Cumhuriyet Meydanı’nda düzenlenen törende konuşan Baro Başkanı Polat Balkan geride bıraktığımız adli yıl için yaşanan tüm olumsuzlukları saydı. Balkan “Hukuk devletinden fersah fersah uzaklaşıldığı, kuvvetler ayrılığı ilkesinin şeklen bile umursanmadığı,

yargının bağımsız ve tarafsızmış gibi bile davranamadığı, yargının kurucu unsurlarından olan bağımsız savunmayı serbestçe temsil eden ve yurttaşların hak arama özgürlüğünün temsilcisi olan avukatların adliyelere aranarak girebildikleri,

müvekkillerine/müvekkil adaylarına ilişkin bilgi edinmekte, sorgu yapmakta bile çeşitli engellerle karşılaştıkları, kısıtlı alan uygulamasının "avukatlara kısıtlı alan/avukatlardan arındırılmış bölge" olarak uygulandığı, hiçbir çağdaş,

demokratik hukuk devletinde düşünülemeyecek ve kabul edilemeyecek gerekçelerle cezaevlerine konulduğu, katledildiği, intihara sürüklendiği, işkence gördüğü (işkencecilerin soruşturul(a)madığı), ekonomik ve mesleki sorunlarına hiçbir ciddi ve kalıcı çözüm üretilmediği,

akademisyenlerin, aydınların, gazetecilerin, yazarların ve yurttaşların A.İ.H.M. ve yüksek mahkeme kararlarına karşın, adil yargılanma haklarının ihlal edildiği, yargılandığı ve cezaevlerinde konulduğu, çocukların cezaevlerinde büyümek zorunda bırakıldığı,

çocuk istismarı, kadına yönelik şiddet ve kadın cinayetlerinin önlenemediği gibi, bu konularda hiçbir politika üretilmediği, çevremizin ve doğamızın talan edildiği, yağmalandığı, kültürel ve tarihi eserlerimizin imha edildiği, YSK eliyle demokrasiye darbe yapıldığı,

kayyum atama pratikleri ile halkın seçme ve seçilme hakkının, iradesinin yok sayıldığı bir adli yılı geride bıraktık” dedi.

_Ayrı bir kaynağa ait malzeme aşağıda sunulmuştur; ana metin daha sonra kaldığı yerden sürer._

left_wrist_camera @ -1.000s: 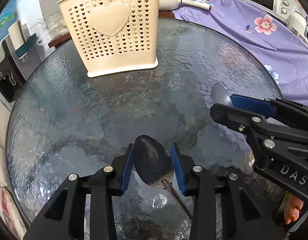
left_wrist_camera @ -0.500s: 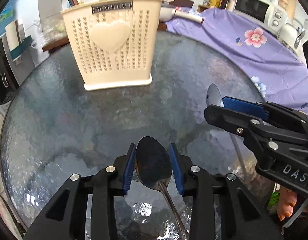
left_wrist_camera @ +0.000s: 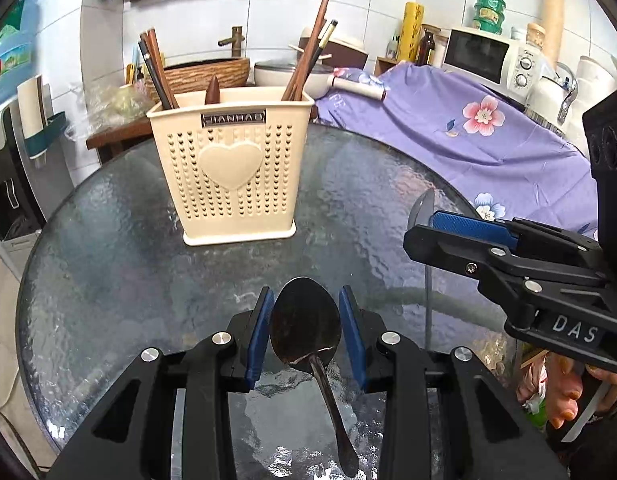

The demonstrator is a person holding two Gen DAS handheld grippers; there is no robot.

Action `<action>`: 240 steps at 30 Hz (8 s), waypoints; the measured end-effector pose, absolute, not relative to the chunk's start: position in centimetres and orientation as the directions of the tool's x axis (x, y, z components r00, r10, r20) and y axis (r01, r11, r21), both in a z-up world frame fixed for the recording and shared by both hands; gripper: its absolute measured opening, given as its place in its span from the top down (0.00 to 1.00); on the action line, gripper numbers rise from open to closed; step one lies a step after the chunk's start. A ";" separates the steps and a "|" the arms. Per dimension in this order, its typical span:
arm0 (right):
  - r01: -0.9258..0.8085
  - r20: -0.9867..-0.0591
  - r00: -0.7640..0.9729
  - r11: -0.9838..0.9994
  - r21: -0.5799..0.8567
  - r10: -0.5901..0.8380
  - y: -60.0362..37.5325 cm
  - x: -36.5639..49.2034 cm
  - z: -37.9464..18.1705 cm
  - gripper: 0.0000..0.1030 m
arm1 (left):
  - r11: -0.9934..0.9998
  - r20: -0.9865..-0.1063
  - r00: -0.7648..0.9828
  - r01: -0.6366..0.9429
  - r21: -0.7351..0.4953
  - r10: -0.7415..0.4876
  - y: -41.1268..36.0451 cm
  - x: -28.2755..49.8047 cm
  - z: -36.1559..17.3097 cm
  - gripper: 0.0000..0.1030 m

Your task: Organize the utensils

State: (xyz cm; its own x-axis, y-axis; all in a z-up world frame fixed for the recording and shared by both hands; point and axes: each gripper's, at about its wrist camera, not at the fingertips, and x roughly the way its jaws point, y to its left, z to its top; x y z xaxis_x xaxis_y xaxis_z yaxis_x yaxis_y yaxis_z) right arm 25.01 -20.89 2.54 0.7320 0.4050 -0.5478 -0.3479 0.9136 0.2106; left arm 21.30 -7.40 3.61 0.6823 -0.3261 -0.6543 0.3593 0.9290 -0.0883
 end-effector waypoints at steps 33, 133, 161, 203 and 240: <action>-0.342 -0.542 0.744 0.919 0.195 0.392 -20.4 26.2 3.8 0.65 | 0.923 -0.586 0.725 0.368 -0.114 -0.361 -6.1 21.6 6.3 0.69; -0.279 -0.400 0.854 0.942 0.186 0.332 -20.3 28.1 2.9 0.21 | 0.991 -0.432 0.894 0.084 -0.106 -0.122 1.2 25.4 8.0 0.10; -0.247 -0.267 0.927 0.964 0.097 0.264 -18.4 10.1 -2.4 0.06 | 0.997 -0.418 0.905 0.073 -0.031 -0.079 0.9 9.9 0.1 0.06; -0.224 -0.289 0.928 0.972 0.072 0.235 -18.5 5.5 -3.0 0.06 | 0.997 -0.377 0.923 0.072 -0.023 -0.075 0.9 3.5 0.4 0.06; -0.220 -0.297 0.926 0.973 0.072 0.232 -17.9 5.3 -3.3 0.06 | 0.996 -0.408 0.909 0.078 -0.036 -0.086 1.3 3.7 0.1 0.06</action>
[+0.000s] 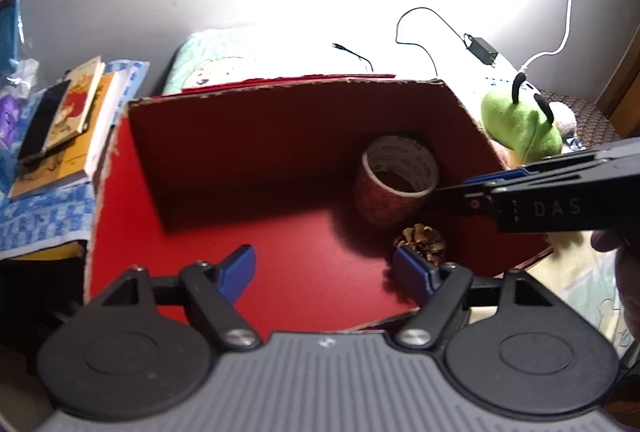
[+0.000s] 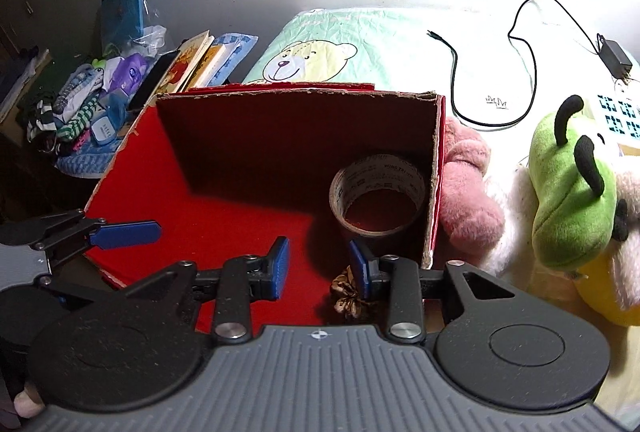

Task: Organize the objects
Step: 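Withdraw the right gripper from the box toward the wooden gourd toy, then close the right gripper around the neck of the wooden gourd toy, then lift the gourd toy with the right gripper and carry it over the box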

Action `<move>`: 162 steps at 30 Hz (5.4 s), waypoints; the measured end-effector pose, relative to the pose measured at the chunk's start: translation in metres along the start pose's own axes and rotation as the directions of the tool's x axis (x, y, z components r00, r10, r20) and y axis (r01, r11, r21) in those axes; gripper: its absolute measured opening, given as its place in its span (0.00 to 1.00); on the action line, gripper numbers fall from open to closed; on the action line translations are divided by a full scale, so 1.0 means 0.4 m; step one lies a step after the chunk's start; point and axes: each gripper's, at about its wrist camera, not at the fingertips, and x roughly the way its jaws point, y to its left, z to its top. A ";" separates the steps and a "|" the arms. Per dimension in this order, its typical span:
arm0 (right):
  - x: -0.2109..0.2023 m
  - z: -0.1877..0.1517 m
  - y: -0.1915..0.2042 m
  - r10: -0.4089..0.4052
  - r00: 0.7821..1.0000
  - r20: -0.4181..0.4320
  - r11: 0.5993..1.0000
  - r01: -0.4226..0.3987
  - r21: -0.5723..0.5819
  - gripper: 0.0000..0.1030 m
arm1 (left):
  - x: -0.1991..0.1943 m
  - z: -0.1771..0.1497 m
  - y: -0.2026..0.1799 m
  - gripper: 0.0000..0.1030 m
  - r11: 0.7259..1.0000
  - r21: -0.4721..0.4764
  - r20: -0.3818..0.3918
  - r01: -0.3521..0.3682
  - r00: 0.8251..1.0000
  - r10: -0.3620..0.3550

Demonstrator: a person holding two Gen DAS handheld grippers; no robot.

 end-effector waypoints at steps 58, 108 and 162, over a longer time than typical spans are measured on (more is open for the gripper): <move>-0.111 -0.333 0.076 0.009 0.995 0.099 0.952 -0.038 0.303 0.39 | -0.066 -0.206 -0.107 0.91 0.958 0.119 -0.107 -0.260 0.956 0.272; -0.026 -0.388 -0.007 0.134 0.991 -0.014 0.882 -0.113 0.458 0.40 | -0.067 -0.278 -0.103 0.79 0.989 0.148 -0.115 0.014 0.993 0.003; 0.065 -0.358 -0.066 0.277 0.960 -0.027 0.834 -0.227 0.503 0.43 | 0.159 -0.243 -0.189 0.57 0.952 0.125 -0.272 0.280 0.932 -0.239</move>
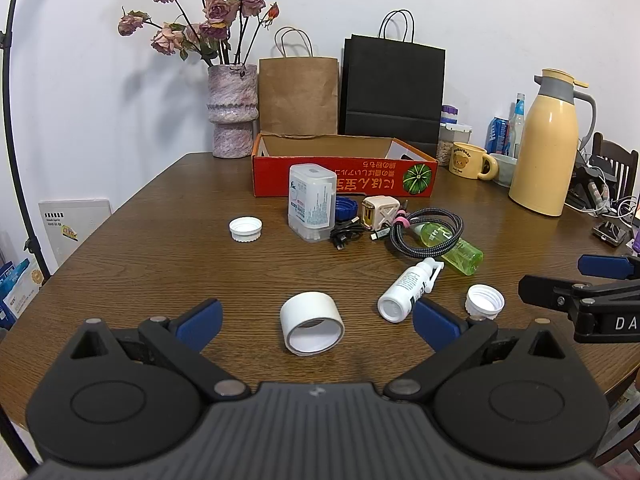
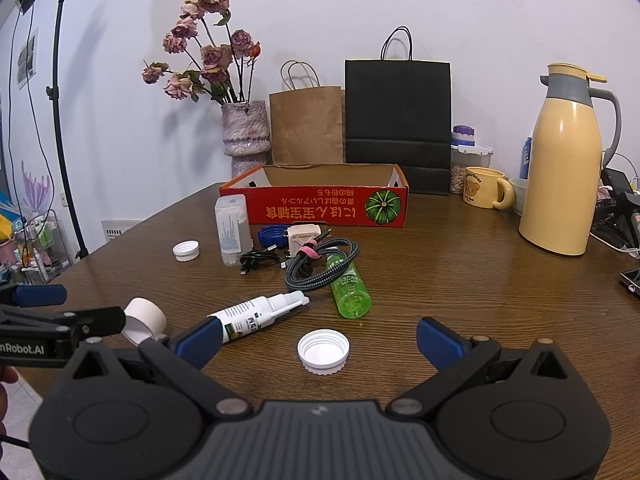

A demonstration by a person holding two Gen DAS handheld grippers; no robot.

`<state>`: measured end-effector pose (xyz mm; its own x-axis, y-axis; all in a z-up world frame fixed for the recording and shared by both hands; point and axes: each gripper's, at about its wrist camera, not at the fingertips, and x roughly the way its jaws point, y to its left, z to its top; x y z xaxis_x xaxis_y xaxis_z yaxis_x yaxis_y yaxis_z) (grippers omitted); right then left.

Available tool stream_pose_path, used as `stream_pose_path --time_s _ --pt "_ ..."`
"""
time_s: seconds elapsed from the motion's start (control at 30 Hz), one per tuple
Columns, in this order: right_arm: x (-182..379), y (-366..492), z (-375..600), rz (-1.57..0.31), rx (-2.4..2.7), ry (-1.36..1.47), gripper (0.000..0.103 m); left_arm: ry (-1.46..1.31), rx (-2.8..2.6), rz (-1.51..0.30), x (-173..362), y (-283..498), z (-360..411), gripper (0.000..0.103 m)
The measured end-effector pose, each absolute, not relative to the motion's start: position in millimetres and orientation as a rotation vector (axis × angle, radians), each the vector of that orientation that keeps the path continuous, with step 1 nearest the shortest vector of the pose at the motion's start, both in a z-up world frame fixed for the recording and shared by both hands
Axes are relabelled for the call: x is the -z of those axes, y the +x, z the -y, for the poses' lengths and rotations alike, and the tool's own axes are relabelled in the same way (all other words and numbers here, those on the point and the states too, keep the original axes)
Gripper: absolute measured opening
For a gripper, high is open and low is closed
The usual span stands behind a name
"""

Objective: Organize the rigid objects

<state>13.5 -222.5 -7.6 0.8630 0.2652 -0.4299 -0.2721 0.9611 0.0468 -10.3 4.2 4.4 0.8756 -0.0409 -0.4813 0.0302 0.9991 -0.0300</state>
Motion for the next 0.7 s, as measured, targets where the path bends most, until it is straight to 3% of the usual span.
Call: stream_pose_path --time_s 0.7 --pt "4.8 13.9 220.9 -0.450 -0.284 -0.022 0.103 -0.024 0.036 -0.502 -5.9 -8.9 -4.9 0.103"
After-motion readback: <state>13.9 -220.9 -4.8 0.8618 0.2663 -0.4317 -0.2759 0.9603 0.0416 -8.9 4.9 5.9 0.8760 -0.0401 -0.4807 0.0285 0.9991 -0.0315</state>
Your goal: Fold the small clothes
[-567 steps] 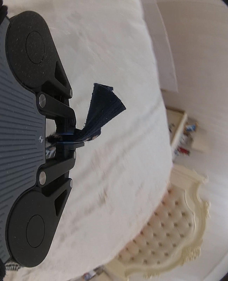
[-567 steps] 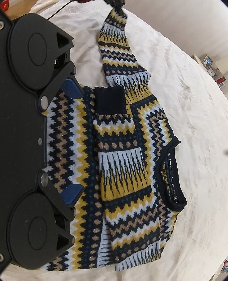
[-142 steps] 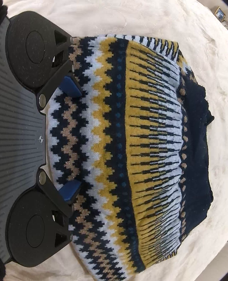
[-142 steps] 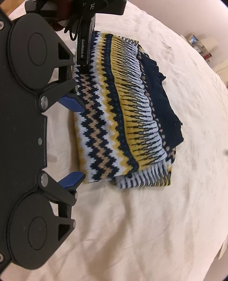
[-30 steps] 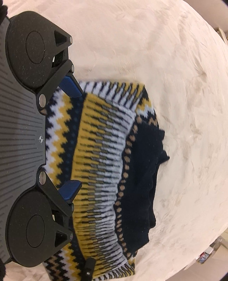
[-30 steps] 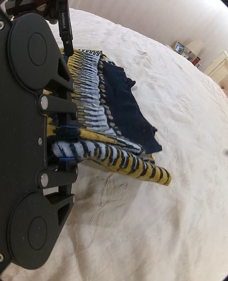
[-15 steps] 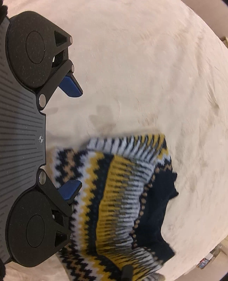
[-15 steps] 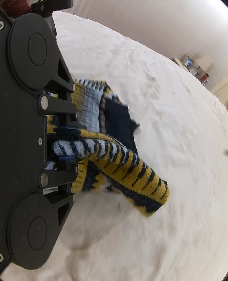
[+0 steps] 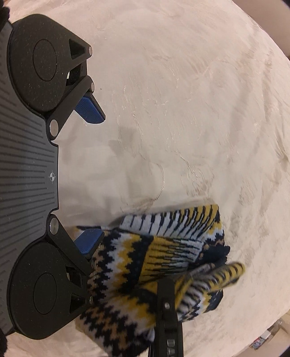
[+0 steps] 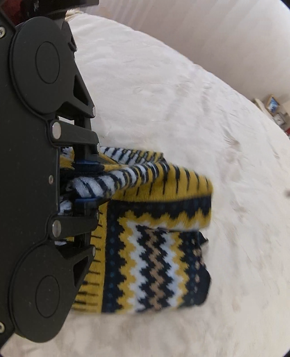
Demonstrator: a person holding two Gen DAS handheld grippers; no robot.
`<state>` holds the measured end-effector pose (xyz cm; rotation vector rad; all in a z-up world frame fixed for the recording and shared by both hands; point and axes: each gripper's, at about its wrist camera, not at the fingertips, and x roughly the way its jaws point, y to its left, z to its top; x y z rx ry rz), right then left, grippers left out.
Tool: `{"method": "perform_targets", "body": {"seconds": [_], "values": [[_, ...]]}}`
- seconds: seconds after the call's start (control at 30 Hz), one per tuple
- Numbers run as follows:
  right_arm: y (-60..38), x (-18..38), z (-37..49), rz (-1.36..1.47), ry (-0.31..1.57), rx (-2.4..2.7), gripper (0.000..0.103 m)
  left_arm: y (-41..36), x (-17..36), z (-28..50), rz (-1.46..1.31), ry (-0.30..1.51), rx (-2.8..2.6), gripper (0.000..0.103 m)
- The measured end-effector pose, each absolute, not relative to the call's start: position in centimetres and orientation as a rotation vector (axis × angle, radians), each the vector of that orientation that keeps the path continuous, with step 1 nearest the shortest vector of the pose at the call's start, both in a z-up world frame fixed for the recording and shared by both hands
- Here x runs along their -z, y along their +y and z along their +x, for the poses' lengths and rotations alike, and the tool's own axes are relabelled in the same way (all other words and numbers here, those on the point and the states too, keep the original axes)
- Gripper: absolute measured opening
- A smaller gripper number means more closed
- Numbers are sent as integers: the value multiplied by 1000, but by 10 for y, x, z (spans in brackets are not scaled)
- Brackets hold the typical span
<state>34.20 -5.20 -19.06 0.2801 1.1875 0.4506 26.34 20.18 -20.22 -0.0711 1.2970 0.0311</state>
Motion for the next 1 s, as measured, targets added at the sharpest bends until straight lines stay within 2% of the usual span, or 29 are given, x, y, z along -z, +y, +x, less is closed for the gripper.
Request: {"method": "perform_targets", "body": {"seconds": [0.17,0.33,0.4,0.47,0.77,1.0], "values": [[-41,206,348,308,1197,-474,43,204,205,266,-69,1315,-30,102],[-48,199,347,439,1111,-568,45,205,203,270,-67,1317,-13,102],[-58,191,343,434,1071,-551,52,206,199,273,-77,1304,-6,102],[-68,184,335,376,1036,-519,62,207,193,280,-95,1288,-5,102],[-84,169,264,5,947,-516,69,190,181,316,-180,1248,71,102],[-37,178,219,-314,842,-633,72,165,189,337,-225,1293,187,101]]}}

Balkan gündemde olan  “Yargı Reformu Stratejisi 2019 Belgesi”nin neden içeriğinin boş olduğunu ise şu sözlerle dile getirdi:

“Yani adli yıla, giderek yoğunlaşan bu sorunların yanında, Yargı Reformu Stratejisi 2019 Belgesi tartışmalarıyla giriyoruz. Adalet, çoğulcu, katılımcı ve özgürlükçü demokrasi, hukuk devleti, savunmanın yargı içindeki statüsü,

savunma hakkının etkin kullanımı, gerçek bir yargı bağımsızlığı ve tarafsızlığı konularında bir fikri ve vizyonu olmayan, sözgelimi yürütmenin yargı üzerindeki tahakkümünden, HSK'nın yapısından rahatsız olunmadığı gibi,

adalete erişim ve savunma hakkının etkin kullanılması ile ilgili hiçbir planı ve tasarımı da olmayan bu belge, tıpkı 2009 ve 2015 Strateji Belgeleri gibi hiçbir soruna ciddi ve kalıcı bir çözüm üretmeyecektir.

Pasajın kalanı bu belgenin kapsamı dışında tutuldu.